Pull every line containing the word "along" from the records.

(Data entries)
▬▬▬▬▬▬

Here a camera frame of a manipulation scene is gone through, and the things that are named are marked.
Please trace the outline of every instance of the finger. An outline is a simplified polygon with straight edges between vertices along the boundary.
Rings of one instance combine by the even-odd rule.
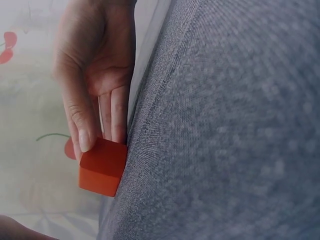
[[[127,118],[130,86],[121,86],[111,93],[112,141],[125,144],[127,141]]]
[[[69,131],[70,131],[71,139],[72,139],[72,143],[73,143],[74,155],[75,155],[76,160],[77,160],[78,163],[79,163],[82,152],[81,152],[81,150],[80,150],[80,145],[79,145],[78,129],[77,129],[76,124],[75,124],[74,121],[72,120],[69,111],[67,111],[68,108],[67,108],[66,106],[64,106],[64,109],[65,109],[65,115],[66,115],[66,119],[67,119]]]
[[[68,75],[59,80],[65,111],[74,122],[78,134],[74,141],[79,142],[81,151],[89,151],[97,139],[97,120],[93,104],[82,76]]]
[[[92,100],[92,106],[93,106],[93,111],[95,114],[95,120],[96,120],[96,134],[98,137],[102,137],[102,125],[101,125],[101,120],[100,120],[100,107],[99,107],[99,98],[97,96],[91,96]]]
[[[101,95],[99,97],[99,104],[104,138],[111,141],[111,93]]]

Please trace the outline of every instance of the wooden block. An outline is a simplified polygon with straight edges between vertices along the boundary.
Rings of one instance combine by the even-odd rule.
[[[94,147],[81,156],[79,187],[114,197],[125,170],[127,152],[126,145],[98,138]]]

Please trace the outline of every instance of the hand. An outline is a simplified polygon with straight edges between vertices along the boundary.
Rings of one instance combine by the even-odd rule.
[[[35,239],[35,240],[55,240],[55,238],[35,232],[21,225],[11,217],[0,215],[0,239]]]
[[[61,19],[53,76],[61,88],[78,160],[102,135],[126,142],[136,52],[135,2],[71,0]]]

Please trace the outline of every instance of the gray cloth surface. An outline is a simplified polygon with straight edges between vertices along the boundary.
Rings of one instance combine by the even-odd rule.
[[[132,122],[134,112],[135,112],[134,111],[136,107],[135,102],[141,90],[140,83],[142,81],[144,73],[146,72],[148,63],[151,59],[151,55],[153,53],[155,43],[157,42],[159,33],[162,29],[162,25],[166,18],[170,4],[171,4],[171,0],[165,0],[165,1],[157,0],[155,10],[153,12],[151,21],[148,26],[148,31],[146,32],[143,42],[141,44],[143,47],[139,50],[138,58],[137,58],[137,61],[135,62],[135,68],[134,68],[134,73],[133,73],[131,88],[130,88],[129,105],[128,105],[128,119],[130,124]]]
[[[171,3],[98,239],[320,239],[319,11]]]

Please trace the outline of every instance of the red cherry print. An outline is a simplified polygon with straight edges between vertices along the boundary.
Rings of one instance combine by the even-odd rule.
[[[5,48],[12,49],[17,43],[17,35],[12,31],[7,31],[3,35],[5,41]]]
[[[64,154],[70,158],[70,159],[73,159],[73,160],[76,160],[76,155],[75,155],[75,151],[74,151],[74,144],[72,142],[72,139],[69,135],[65,135],[65,134],[62,134],[62,133],[48,133],[48,134],[45,134],[45,135],[42,135],[40,137],[38,137],[36,139],[36,141],[39,141],[43,138],[46,138],[48,136],[62,136],[62,137],[67,137],[68,140],[66,141],[65,145],[64,145]]]
[[[0,64],[5,64],[10,61],[10,59],[14,56],[14,52],[11,48],[5,49],[0,55]]]
[[[66,143],[64,145],[64,153],[68,158],[76,160],[76,155],[75,155],[75,151],[74,151],[74,144],[72,142],[71,137],[68,139],[68,141],[66,141]]]

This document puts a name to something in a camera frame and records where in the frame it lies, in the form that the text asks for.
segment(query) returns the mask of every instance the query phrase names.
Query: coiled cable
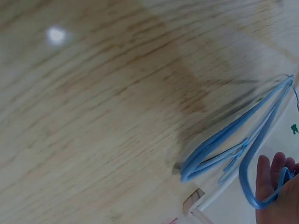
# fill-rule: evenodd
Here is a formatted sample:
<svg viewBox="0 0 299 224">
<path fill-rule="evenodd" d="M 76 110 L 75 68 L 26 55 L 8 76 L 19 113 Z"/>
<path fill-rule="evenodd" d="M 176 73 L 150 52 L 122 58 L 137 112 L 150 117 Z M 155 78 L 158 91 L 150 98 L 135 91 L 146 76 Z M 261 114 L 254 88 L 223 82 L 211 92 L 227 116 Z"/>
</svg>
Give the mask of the coiled cable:
<svg viewBox="0 0 299 224">
<path fill-rule="evenodd" d="M 184 162 L 180 174 L 181 181 L 187 182 L 195 177 L 201 175 L 202 173 L 214 168 L 215 166 L 231 159 L 230 163 L 224 168 L 224 174 L 218 181 L 219 184 L 224 183 L 233 173 L 235 169 L 239 167 L 239 178 L 240 183 L 243 189 L 243 192 L 248 200 L 248 202 L 255 207 L 256 209 L 264 209 L 273 202 L 282 187 L 282 185 L 295 176 L 294 173 L 291 173 L 287 167 L 284 167 L 280 174 L 280 179 L 278 182 L 278 188 L 276 191 L 263 201 L 258 201 L 254 194 L 251 191 L 249 181 L 248 181 L 248 166 L 259 149 L 263 139 L 265 138 L 277 112 L 278 109 L 286 97 L 290 89 L 294 90 L 296 100 L 297 100 L 297 109 L 299 111 L 299 99 L 296 93 L 295 88 L 293 87 L 294 76 L 287 76 L 287 78 L 281 81 L 275 88 L 273 88 L 270 93 L 263 98 L 259 103 L 254 107 L 245 112 L 241 117 L 230 123 L 228 126 L 220 130 L 218 133 L 214 134 L 209 139 L 205 140 L 200 146 L 198 146 L 194 152 L 187 158 Z M 243 139 L 240 143 L 229 148 L 228 150 L 210 158 L 204 160 L 211 152 L 216 150 L 222 143 L 224 143 L 232 134 L 234 134 L 250 117 L 253 116 L 265 103 L 270 100 L 275 94 L 278 94 L 274 103 L 271 105 L 270 109 L 261 119 L 258 126 L 251 132 L 251 134 Z M 235 166 L 238 159 L 242 154 L 248 149 L 244 158 L 242 159 L 239 166 Z"/>
</svg>

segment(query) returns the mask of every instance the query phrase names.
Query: wooden table
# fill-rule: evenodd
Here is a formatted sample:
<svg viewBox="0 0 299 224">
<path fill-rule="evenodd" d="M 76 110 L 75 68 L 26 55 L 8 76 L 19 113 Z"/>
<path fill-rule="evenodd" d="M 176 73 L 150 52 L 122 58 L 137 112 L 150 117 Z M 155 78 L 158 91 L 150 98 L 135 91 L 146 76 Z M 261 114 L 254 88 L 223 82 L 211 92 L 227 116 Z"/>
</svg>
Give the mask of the wooden table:
<svg viewBox="0 0 299 224">
<path fill-rule="evenodd" d="M 188 141 L 299 63 L 295 0 L 1 0 L 0 223 L 160 224 Z"/>
</svg>

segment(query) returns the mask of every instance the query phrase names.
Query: hand
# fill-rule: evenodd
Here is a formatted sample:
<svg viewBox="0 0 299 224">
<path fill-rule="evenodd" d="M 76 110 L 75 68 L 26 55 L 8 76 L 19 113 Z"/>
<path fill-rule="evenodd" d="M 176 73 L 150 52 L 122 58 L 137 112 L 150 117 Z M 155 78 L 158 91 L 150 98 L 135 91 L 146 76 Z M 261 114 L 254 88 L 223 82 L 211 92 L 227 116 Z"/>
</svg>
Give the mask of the hand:
<svg viewBox="0 0 299 224">
<path fill-rule="evenodd" d="M 280 170 L 288 167 L 291 172 L 299 171 L 299 163 L 293 158 L 285 158 L 276 153 L 270 167 L 269 159 L 261 155 L 258 158 L 256 176 L 256 197 L 263 200 L 277 188 Z M 283 185 L 278 198 L 268 208 L 256 210 L 257 224 L 298 224 L 299 223 L 299 175 Z"/>
</svg>

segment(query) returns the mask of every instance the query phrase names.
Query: finger
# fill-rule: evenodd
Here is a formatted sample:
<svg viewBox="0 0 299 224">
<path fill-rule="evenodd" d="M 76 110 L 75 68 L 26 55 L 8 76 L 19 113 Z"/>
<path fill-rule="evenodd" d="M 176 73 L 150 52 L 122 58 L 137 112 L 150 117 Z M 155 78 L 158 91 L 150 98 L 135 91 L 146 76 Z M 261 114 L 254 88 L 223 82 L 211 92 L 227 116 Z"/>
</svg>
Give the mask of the finger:
<svg viewBox="0 0 299 224">
<path fill-rule="evenodd" d="M 289 157 L 285 160 L 285 166 L 288 167 L 290 172 L 294 172 L 296 162 L 293 158 Z"/>
<path fill-rule="evenodd" d="M 271 184 L 270 161 L 268 157 L 261 155 L 257 163 L 256 198 L 263 200 L 274 192 Z"/>
<path fill-rule="evenodd" d="M 274 189 L 277 188 L 280 171 L 285 166 L 285 154 L 276 153 L 270 168 L 271 183 Z"/>
<path fill-rule="evenodd" d="M 296 165 L 295 165 L 295 171 L 296 171 L 296 173 L 299 173 L 299 162 L 296 163 Z"/>
</svg>

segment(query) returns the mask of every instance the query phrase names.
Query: blue cord
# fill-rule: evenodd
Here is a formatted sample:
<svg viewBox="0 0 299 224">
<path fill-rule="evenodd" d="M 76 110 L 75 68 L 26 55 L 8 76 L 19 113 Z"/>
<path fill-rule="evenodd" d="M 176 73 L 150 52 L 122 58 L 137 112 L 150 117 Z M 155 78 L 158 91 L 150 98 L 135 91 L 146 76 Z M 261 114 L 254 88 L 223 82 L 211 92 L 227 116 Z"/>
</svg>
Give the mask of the blue cord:
<svg viewBox="0 0 299 224">
<path fill-rule="evenodd" d="M 201 175 L 202 173 L 214 168 L 215 166 L 223 163 L 224 161 L 231 159 L 230 163 L 224 168 L 224 174 L 218 181 L 219 184 L 224 183 L 238 168 L 235 167 L 233 170 L 232 168 L 235 166 L 238 159 L 241 155 L 245 152 L 245 150 L 250 146 L 247 153 L 245 154 L 244 158 L 242 159 L 240 166 L 239 166 L 239 177 L 240 183 L 243 189 L 243 192 L 249 201 L 249 203 L 255 207 L 256 209 L 264 209 L 268 207 L 271 202 L 275 201 L 282 185 L 294 177 L 294 173 L 291 173 L 287 167 L 284 167 L 280 174 L 280 179 L 278 182 L 278 187 L 276 191 L 267 199 L 263 201 L 258 201 L 254 194 L 251 191 L 249 181 L 248 181 L 248 166 L 251 162 L 253 156 L 259 149 L 263 139 L 265 138 L 276 114 L 277 111 L 286 97 L 289 90 L 292 88 L 294 90 L 296 99 L 297 99 L 297 109 L 299 111 L 299 99 L 296 93 L 295 88 L 293 87 L 294 76 L 287 76 L 285 80 L 279 83 L 264 99 L 262 99 L 258 104 L 244 113 L 241 117 L 233 121 L 231 124 L 220 130 L 218 133 L 213 135 L 211 138 L 204 141 L 200 146 L 198 146 L 194 152 L 187 158 L 184 162 L 180 174 L 181 174 L 181 181 L 187 182 L 195 177 Z M 244 140 L 242 140 L 237 145 L 229 148 L 228 150 L 210 158 L 208 160 L 204 160 L 211 152 L 217 149 L 223 142 L 225 142 L 232 134 L 234 134 L 248 119 L 257 112 L 265 103 L 277 94 L 279 91 L 279 95 L 277 96 L 274 103 L 271 105 L 270 109 L 264 115 L 263 119 L 261 120 L 260 124 L 253 130 L 251 135 Z"/>
</svg>

▬▬▬▬▬▬

**Answer**
Please trace the outline of every instance of the finger. An outline is a simplified polygon with straight edges between vertices along the boundary.
Please trace the outline of every instance of the wooden block. An outline is a simplified polygon with straight edges between vertices along the boundary.
Please trace the outline of every instance of the hand. An outline is a simplified polygon with straight edges between vertices along the boundary.
Please trace the outline of every instance of the gray cloth surface. An outline is a simplified polygon with straight edges between vertices along the boundary.
Please trace the outline of every instance of the red cherry print. An outline is a simplified polygon with straight edges between vertices along the boundary.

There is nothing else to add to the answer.